Thorsten Schmalt kündigte an, dass der Schulbus aufgrund der Bauarbeiten an der Bundesstraße 483 zwischen Hückeswagen und Rade Verspätung haben kann und Umwege fahren muss. Er machte zudem Werbung für den Instrumentalunterricht und die Orchesterarbeit an der Schule sowie für den Förderverein, der auch das Eis und die Zollstöcke gesponsert hatte.

Auf die Schüler warten nun viele Neuheiten, allein schon aufgrund der Corona-Regeln. Sammelpunkte und Handdesinfektion vor dem Betreten des Klassenzimmers und natürlich das dauerhafte Tragen der Mund-Nase-Masken sind Pflicht. Neu ist die Kooperation mit dem Jugendzentrum im Brunsbachtal. „Ihre Kinder nehmen dort nächste Woche an einem Teambuilding-Tag teil, um eine gute Klassengemeinschaft zu entwickeln“, informierte Schmalt die Eltern.
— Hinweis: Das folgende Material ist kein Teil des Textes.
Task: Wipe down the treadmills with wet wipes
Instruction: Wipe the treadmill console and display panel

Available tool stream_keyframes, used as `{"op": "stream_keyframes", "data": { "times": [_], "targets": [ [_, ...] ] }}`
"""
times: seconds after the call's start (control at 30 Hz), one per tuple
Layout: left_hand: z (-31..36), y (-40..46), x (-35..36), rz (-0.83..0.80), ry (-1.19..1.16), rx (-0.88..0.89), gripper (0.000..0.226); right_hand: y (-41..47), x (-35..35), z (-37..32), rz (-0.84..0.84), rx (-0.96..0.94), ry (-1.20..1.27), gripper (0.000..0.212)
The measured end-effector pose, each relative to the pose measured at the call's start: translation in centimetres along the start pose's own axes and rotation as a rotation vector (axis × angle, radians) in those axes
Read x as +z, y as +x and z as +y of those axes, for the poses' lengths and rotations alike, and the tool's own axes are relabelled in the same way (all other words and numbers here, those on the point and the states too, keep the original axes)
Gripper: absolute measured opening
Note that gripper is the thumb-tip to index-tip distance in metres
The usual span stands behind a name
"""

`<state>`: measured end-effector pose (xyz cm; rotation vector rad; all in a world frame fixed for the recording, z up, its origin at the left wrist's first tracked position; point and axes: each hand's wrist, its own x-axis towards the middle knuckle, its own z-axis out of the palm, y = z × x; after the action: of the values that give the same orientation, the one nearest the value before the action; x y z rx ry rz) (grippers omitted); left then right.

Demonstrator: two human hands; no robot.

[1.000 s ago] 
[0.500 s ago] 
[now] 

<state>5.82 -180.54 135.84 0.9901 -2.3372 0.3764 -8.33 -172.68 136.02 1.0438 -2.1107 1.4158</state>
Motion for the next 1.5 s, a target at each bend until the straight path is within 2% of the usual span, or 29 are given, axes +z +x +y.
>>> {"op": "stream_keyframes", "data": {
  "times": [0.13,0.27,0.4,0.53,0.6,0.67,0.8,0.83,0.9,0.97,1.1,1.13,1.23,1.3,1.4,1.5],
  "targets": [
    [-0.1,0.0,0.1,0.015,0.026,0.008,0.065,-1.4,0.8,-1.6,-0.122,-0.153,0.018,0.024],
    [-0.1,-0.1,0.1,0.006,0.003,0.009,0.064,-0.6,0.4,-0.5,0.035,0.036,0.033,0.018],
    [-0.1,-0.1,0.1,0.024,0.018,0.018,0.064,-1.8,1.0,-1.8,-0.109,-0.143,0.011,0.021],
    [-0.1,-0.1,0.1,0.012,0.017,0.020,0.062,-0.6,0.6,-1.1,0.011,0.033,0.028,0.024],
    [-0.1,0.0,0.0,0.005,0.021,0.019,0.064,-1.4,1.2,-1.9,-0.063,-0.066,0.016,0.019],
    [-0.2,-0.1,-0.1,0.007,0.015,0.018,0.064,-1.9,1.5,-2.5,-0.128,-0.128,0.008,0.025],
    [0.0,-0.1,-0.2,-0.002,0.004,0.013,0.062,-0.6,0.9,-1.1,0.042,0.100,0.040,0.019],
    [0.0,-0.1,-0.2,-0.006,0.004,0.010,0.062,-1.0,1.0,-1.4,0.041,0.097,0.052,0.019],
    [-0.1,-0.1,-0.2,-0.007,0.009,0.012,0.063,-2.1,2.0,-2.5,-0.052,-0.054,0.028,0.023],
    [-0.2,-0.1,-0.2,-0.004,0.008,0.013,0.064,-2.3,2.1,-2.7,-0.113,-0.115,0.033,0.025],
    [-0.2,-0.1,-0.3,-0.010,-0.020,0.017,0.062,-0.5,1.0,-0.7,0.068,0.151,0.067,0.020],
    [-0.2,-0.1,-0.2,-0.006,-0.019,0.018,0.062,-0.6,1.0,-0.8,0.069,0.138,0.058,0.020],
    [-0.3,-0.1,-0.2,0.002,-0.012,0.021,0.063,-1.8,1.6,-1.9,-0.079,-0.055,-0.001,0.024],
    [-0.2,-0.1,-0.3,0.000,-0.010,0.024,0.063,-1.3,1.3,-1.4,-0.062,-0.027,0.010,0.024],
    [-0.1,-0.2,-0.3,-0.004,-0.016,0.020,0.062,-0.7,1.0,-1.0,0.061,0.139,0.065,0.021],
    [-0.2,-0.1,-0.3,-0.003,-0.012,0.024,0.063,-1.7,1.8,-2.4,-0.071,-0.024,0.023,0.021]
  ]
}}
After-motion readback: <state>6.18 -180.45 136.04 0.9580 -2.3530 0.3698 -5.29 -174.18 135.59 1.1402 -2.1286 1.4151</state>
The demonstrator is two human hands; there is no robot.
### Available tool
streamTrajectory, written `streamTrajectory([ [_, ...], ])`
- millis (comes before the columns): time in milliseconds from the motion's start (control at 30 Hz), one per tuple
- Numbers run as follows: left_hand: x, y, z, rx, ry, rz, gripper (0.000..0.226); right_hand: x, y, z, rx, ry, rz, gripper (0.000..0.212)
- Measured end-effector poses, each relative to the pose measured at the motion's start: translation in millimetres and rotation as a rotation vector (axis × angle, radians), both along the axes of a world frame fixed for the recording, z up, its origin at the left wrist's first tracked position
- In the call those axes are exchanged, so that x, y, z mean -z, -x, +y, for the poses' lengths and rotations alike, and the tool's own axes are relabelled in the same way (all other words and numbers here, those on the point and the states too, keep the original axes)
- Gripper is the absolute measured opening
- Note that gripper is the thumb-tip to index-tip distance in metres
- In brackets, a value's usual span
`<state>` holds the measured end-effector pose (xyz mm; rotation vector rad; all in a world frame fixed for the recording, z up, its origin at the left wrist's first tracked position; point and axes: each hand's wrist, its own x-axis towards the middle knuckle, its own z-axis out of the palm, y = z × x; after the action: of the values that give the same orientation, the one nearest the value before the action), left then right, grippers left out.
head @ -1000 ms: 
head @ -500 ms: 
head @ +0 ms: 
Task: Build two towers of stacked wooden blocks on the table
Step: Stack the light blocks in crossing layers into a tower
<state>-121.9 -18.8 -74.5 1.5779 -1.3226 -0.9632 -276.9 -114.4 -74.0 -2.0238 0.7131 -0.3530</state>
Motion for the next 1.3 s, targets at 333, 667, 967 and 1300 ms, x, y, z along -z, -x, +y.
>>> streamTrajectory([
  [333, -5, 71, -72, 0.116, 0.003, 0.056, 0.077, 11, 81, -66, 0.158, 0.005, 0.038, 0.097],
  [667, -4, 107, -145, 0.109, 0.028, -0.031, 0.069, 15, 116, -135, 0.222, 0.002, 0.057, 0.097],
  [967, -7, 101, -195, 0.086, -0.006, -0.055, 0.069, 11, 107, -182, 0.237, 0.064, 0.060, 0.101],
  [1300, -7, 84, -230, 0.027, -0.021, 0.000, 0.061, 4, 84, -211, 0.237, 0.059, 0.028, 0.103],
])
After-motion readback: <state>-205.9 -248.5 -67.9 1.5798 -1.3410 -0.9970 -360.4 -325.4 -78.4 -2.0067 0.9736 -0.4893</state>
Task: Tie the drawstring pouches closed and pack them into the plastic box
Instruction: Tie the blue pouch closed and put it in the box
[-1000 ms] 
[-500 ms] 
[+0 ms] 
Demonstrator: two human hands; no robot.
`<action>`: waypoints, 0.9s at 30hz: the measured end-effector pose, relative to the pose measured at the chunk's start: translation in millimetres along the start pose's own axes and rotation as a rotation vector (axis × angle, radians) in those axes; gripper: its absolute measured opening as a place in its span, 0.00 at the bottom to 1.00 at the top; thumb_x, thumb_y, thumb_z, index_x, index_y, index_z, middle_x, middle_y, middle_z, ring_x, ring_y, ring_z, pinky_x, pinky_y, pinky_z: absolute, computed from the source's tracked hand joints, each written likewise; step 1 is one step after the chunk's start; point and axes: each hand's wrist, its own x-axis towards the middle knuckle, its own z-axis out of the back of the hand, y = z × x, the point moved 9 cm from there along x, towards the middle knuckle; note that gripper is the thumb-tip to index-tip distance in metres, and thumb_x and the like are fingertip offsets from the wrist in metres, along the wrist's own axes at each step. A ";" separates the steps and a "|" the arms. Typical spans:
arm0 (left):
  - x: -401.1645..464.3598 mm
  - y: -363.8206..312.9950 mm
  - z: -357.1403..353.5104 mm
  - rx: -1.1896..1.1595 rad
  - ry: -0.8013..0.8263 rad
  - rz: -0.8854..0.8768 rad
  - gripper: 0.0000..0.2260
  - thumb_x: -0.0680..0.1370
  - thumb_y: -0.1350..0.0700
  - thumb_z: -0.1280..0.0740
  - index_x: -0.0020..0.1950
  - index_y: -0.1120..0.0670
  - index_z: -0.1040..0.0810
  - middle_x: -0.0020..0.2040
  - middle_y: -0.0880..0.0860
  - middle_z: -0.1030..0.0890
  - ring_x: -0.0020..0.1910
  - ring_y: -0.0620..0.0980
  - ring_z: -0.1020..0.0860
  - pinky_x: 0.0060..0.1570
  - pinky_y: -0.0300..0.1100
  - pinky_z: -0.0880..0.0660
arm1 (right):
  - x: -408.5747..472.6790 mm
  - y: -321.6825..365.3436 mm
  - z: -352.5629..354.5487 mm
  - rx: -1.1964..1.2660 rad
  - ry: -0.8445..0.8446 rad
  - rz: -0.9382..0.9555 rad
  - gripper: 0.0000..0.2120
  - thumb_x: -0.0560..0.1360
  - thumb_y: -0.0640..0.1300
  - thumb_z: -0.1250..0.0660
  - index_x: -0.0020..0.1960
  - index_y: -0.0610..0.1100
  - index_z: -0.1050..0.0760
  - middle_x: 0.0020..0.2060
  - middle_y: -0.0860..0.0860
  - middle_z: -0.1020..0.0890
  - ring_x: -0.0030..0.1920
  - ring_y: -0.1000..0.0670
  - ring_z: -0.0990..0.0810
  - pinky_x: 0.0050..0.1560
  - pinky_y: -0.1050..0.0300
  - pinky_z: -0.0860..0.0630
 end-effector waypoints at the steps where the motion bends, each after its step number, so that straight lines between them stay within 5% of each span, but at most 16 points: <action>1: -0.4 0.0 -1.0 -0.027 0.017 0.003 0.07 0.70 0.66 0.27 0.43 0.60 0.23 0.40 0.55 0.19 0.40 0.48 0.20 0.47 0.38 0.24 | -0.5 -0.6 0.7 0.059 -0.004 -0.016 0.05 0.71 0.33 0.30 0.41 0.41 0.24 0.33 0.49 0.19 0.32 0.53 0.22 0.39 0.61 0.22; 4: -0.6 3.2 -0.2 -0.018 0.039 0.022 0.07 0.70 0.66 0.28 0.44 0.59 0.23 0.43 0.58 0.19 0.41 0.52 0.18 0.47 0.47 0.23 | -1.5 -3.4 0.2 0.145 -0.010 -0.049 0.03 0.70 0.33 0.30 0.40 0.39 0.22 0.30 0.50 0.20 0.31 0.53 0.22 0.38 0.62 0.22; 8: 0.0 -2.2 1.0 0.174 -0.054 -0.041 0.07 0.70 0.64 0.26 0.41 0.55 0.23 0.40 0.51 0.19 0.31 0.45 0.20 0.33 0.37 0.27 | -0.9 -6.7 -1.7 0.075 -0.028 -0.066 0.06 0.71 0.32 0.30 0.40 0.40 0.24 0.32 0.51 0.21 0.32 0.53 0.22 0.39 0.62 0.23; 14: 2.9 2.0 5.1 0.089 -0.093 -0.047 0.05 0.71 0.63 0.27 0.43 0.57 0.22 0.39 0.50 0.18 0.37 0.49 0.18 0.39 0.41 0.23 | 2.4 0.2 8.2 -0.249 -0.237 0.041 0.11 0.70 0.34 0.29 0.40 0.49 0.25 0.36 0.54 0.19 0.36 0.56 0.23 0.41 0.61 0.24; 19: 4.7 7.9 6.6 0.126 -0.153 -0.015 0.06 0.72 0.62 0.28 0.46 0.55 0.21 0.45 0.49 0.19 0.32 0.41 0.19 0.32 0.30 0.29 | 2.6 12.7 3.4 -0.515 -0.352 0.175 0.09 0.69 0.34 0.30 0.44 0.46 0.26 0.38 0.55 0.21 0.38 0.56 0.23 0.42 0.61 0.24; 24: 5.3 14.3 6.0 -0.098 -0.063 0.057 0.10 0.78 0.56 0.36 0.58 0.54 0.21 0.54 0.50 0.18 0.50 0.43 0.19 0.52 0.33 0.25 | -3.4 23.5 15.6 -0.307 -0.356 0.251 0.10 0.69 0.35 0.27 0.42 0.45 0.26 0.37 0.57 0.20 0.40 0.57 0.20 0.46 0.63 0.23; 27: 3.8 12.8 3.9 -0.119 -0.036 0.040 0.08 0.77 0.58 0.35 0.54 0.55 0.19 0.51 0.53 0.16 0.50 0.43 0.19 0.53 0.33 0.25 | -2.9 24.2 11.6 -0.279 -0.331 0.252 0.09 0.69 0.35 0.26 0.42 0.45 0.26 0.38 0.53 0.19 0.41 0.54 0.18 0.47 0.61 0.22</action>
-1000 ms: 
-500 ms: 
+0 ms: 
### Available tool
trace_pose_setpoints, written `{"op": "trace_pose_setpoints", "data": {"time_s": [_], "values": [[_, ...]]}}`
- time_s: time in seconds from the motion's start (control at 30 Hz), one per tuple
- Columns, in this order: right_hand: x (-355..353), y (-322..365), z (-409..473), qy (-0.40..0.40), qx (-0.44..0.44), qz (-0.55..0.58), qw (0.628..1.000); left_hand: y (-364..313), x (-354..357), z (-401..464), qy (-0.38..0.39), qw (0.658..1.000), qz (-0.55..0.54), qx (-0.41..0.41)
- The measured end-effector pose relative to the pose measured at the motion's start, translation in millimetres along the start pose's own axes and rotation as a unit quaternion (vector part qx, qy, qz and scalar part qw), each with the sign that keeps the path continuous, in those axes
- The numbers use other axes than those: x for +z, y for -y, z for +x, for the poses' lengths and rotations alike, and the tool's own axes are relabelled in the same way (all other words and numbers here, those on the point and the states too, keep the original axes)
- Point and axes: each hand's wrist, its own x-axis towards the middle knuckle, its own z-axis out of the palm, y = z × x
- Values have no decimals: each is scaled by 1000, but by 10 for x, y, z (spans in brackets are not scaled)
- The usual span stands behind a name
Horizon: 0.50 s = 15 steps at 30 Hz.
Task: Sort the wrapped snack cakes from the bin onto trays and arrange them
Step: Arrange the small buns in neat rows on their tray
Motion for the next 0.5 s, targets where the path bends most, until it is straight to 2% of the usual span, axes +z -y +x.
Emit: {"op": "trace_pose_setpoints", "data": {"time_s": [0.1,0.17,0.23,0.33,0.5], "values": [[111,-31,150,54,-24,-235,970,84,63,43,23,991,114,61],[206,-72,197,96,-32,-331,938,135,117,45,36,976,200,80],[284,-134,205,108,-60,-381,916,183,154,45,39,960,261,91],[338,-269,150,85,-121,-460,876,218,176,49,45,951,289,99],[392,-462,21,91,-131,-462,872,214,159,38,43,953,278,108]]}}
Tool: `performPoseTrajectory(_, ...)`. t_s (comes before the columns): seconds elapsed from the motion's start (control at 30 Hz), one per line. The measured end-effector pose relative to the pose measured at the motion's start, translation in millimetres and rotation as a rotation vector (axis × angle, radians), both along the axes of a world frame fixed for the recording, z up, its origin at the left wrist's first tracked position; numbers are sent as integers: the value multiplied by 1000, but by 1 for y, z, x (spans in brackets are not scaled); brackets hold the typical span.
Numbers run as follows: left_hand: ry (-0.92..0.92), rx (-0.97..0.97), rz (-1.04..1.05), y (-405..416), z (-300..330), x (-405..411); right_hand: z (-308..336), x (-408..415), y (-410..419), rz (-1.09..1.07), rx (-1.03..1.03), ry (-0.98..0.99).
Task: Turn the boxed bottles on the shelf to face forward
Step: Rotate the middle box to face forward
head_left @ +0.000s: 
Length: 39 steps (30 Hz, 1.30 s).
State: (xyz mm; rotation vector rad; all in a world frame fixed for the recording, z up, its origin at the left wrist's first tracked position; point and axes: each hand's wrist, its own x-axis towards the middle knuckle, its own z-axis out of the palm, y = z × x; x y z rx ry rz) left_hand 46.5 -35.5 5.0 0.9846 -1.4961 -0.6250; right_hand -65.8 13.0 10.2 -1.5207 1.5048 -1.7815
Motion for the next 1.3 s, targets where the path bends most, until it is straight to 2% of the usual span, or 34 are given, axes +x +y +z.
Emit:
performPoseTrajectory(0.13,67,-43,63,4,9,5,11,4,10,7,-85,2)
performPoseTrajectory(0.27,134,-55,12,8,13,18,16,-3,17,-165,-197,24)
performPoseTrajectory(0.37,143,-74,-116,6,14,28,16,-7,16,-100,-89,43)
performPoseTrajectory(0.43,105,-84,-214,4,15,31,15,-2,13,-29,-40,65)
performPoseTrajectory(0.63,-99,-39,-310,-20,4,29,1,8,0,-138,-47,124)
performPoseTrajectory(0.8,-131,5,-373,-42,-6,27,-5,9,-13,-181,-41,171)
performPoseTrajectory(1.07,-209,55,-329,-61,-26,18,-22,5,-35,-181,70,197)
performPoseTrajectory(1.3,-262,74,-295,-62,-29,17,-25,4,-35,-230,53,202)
Ebenso neu ist das Angebot der täglichen Hausaufgaben-Betreuung im JuZe.

Für die neuen Realschüler war es aber zunächst einmal wichtig, ihre Lehrer und ihren Klassenraum kennenzulernen. Die Aufregung war ihnen dabei deutlich anzumerken. „Nele war schon etwas ängstlich, was auf sie zukommt“, verriet Beate Steffens. Enttäuscht über die zwangsweise abgespeckte Einschulungsfeier war sie nicht. „Ich finde es gut, wie die Schule das gemacht hat.“

Die Freunde Nickolas und Nick ließen sich nach dem offiziellen Teil der Feier das Eis schmecken. Die beiden Zehnjährigen waren bereits in der Radevormwalder Grundschule Klassenkameraden. „Ich kenne die Realschule schon vom Tag der offenen Tür“, sagte Nick, der sich besonders auf seine Lieblingsfächer Sport und Mathematik freut.

Auf Hitzefrei können die rund 400 Realschüler jedoch erst einmal nicht hoffen. „Wir hatten gerade 21 lange Woche hinter uns, wo die Schüler nicht regelmäßig in die Schule kommen konnten. Da können wir jetzt nicht wegen der Hitze schon wieder zu machen“, erklärte Schmalt und fügte beschwichtigend hinzu: „Am Donnerstag wird es wegen der Hitze aber Kurzstunden geben“.